Tax-reducing deductions, credits, and income exclusions get inflation bumps in 2025
Thursday, October 24, 2024
Many taxpayers look forward to tax filing season because they are getting a refund. Others just want to pay the smallest possible tax bill.
Some Internal Revenue Code provisions, ranging from tax deductions to tax credits to income exclusions, can help in both cases.
Deductions, like the standard amounts discussed in Part 2 of the ol' blogs annual tax inflation series, are a relatively easy, and popular, way to reduce a tax bill.
Deductions also include the itemized expenses claimed on Form 1040 Schedule A, as well as adjustments to income on Form 1040 Schedule 1 that are popularly known as above-the-line deductions.

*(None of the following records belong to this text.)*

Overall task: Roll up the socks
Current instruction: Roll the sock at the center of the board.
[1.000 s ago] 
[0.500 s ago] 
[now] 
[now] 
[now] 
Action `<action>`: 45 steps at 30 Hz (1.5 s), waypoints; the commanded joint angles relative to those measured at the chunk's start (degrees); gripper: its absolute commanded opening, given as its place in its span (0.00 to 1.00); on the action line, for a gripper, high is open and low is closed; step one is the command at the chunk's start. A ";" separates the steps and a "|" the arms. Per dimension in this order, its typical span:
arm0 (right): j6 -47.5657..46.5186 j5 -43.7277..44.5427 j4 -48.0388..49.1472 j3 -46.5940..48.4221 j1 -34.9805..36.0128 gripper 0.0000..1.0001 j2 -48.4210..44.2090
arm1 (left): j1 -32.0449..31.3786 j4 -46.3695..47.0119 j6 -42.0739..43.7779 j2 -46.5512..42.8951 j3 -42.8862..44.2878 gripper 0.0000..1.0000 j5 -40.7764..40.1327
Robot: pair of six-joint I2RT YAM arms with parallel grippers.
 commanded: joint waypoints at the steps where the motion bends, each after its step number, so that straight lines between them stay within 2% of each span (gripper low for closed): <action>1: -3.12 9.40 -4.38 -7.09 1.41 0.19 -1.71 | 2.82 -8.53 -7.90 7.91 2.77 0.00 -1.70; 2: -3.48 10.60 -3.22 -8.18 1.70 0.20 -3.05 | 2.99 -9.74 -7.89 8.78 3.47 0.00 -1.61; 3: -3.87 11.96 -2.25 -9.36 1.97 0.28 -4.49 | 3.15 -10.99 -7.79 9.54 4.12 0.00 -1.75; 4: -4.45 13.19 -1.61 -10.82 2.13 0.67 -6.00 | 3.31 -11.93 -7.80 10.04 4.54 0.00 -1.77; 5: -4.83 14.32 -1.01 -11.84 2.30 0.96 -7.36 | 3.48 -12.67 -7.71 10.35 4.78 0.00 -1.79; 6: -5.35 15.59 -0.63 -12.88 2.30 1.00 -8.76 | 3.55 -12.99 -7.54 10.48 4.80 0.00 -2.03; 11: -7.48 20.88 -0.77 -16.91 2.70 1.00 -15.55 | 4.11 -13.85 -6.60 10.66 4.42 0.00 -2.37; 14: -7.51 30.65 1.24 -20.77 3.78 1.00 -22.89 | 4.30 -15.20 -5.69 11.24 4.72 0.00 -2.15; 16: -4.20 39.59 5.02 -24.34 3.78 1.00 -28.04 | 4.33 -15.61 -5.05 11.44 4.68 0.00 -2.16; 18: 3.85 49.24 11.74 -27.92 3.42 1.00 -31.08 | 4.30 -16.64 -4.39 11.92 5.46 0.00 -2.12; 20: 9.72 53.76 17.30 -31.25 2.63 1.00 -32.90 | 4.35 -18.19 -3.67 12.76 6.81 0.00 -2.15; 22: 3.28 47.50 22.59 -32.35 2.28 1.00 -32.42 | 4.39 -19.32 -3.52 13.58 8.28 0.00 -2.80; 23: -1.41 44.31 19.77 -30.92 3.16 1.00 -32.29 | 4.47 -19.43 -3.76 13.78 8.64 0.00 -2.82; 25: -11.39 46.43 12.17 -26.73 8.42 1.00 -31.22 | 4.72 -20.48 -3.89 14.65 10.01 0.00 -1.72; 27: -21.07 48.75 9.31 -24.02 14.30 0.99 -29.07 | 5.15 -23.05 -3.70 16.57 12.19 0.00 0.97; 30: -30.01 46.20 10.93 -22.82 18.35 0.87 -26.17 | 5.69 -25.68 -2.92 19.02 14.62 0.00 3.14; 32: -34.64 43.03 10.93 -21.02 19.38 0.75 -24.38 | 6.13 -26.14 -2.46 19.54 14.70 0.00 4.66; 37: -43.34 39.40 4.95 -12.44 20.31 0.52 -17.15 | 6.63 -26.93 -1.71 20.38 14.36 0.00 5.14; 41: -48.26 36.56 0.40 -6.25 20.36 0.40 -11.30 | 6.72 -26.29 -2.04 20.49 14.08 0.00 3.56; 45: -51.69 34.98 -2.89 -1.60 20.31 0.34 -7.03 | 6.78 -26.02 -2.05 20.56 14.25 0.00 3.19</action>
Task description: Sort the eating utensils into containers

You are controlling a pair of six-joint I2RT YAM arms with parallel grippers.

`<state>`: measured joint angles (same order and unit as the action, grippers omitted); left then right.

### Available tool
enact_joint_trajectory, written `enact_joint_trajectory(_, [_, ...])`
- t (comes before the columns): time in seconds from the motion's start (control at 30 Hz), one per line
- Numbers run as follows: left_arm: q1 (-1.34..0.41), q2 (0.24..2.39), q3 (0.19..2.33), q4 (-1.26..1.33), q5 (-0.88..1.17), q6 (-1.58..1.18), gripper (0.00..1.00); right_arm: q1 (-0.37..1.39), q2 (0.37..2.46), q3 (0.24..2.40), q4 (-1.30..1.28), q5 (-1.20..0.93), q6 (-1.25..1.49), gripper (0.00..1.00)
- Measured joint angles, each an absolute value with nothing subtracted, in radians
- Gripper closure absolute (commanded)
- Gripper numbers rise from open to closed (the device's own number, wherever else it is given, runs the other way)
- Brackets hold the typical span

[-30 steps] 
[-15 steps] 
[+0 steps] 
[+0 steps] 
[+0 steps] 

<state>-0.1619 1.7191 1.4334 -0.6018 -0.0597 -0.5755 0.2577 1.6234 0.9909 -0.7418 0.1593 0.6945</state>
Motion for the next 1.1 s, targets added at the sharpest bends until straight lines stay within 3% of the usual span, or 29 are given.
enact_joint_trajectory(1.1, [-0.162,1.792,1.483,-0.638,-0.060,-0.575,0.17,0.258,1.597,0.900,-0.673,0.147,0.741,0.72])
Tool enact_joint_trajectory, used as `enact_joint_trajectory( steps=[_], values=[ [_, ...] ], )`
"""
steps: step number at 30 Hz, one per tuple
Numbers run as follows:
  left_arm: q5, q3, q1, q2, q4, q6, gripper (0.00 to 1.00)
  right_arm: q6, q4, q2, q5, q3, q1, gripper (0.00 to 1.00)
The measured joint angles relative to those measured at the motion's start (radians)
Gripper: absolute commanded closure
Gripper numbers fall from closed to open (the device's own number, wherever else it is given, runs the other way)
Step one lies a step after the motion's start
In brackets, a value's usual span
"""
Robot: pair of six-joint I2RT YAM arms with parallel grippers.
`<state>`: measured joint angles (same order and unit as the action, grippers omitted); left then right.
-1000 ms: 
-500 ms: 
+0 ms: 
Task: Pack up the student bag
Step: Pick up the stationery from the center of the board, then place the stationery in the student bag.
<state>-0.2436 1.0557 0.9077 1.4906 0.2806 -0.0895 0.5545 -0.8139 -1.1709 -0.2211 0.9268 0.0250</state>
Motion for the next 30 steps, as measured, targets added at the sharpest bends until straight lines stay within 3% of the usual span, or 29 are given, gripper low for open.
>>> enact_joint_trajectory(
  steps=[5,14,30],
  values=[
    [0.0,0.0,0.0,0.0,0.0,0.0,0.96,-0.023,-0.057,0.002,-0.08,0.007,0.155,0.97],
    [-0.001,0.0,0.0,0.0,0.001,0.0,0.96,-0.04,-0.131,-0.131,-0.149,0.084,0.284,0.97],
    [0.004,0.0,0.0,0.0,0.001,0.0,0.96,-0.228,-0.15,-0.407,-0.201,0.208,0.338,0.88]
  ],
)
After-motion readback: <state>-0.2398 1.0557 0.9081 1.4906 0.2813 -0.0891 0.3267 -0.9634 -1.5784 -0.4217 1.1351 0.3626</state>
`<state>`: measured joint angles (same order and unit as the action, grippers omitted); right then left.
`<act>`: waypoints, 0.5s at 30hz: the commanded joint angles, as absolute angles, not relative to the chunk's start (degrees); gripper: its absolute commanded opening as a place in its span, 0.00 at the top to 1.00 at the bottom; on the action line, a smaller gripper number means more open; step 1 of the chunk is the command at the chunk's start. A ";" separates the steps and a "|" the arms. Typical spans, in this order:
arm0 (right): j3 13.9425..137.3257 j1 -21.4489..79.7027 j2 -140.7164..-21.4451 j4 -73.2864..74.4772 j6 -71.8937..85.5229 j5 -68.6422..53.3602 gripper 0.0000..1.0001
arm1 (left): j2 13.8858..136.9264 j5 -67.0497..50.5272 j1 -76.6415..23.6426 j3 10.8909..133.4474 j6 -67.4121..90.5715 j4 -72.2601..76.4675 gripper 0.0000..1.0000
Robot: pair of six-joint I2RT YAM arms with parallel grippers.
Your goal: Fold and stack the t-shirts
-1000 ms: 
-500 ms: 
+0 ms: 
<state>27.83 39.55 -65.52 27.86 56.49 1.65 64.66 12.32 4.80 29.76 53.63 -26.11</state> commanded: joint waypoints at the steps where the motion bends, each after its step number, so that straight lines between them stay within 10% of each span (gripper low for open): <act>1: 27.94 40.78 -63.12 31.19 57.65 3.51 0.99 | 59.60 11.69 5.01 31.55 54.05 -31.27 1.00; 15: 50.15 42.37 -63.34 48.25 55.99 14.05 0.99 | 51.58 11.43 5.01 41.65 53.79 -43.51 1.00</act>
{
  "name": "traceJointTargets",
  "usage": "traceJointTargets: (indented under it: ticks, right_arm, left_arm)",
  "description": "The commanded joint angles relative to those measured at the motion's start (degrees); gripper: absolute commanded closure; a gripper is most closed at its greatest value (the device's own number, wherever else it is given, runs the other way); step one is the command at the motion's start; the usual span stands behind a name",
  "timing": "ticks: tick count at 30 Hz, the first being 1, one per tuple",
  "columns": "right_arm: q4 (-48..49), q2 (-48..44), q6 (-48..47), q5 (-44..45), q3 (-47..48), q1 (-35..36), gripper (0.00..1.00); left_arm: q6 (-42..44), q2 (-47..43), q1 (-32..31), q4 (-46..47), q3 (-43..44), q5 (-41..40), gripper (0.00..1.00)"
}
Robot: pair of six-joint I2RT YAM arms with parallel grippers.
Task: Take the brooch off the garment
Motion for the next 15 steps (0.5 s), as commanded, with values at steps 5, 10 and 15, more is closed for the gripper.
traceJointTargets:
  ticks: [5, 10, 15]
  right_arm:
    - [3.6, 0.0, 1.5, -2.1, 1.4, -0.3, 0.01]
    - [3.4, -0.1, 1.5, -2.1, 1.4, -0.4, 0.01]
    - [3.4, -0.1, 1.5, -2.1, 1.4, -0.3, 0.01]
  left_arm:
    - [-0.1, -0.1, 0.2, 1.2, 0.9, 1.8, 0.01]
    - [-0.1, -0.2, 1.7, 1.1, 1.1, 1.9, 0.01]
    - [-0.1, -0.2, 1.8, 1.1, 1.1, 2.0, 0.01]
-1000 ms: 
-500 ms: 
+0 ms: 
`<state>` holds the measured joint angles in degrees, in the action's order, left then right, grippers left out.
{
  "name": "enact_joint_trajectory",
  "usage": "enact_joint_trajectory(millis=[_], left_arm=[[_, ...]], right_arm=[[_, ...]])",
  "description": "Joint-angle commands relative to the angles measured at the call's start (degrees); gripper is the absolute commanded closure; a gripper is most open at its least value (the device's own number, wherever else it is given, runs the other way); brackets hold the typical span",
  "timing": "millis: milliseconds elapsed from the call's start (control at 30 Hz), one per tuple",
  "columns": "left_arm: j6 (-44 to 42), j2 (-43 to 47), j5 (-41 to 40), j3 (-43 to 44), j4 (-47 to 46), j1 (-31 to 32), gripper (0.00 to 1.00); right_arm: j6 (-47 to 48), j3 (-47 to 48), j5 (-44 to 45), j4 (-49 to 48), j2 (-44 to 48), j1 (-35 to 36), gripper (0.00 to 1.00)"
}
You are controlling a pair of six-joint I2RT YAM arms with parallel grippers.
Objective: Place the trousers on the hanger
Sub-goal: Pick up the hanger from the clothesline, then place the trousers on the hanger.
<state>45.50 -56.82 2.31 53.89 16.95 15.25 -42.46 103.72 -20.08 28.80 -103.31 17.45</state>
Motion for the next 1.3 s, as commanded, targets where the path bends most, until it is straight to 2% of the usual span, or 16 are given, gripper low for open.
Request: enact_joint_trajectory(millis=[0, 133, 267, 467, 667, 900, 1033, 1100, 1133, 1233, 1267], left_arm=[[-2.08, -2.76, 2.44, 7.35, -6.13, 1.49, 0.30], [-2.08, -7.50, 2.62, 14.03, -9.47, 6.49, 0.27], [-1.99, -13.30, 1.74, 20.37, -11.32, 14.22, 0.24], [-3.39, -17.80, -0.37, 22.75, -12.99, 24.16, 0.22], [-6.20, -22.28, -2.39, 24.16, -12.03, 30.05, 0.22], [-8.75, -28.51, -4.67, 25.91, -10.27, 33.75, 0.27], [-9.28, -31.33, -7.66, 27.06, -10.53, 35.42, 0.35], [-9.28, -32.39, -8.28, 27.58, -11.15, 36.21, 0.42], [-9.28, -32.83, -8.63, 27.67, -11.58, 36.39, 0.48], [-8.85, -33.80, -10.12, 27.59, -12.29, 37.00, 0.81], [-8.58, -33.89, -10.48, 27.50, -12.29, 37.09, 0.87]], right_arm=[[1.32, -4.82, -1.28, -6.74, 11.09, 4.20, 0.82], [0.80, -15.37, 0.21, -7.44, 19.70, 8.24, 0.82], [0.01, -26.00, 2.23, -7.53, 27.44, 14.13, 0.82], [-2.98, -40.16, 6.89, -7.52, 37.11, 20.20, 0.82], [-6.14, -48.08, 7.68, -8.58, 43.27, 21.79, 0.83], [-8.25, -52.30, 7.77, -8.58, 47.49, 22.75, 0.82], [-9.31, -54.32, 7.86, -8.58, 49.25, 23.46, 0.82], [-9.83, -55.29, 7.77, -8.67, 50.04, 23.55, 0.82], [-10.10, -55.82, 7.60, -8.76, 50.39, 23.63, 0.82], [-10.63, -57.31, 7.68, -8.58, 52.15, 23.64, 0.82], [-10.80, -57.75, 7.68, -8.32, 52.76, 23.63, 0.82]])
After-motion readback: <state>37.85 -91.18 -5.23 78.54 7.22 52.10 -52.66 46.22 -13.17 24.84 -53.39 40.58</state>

Where you qualify for above-the-line tax breaks, you can claim them regardless of whether you itemize or take the standard deduction.
Then there are tax credits, which are better than deductions. Credits reduce tax liability dollar-for-dollar. If your credits are large enough, they can erase what you owe Uncle Sam. A few tax credits, the refundable ones, can get you a refund if the credit amount is more than what you owe Uncle Sam.
And don't overlook income exclusions. In these cases, the tax code says that a portion of your income isn't taxed at all.
The IRS adjusts many of these tax-lowering options every year for inflation. Here's a look at the applicable 2025 revisions to these tax breaks in this, Part 3 of the 2025 tax year inflation series.
Child tax credit: Let's start with one of the year-in-year-out most popular family-related tax breaks, the Child Tax Credit (CTC).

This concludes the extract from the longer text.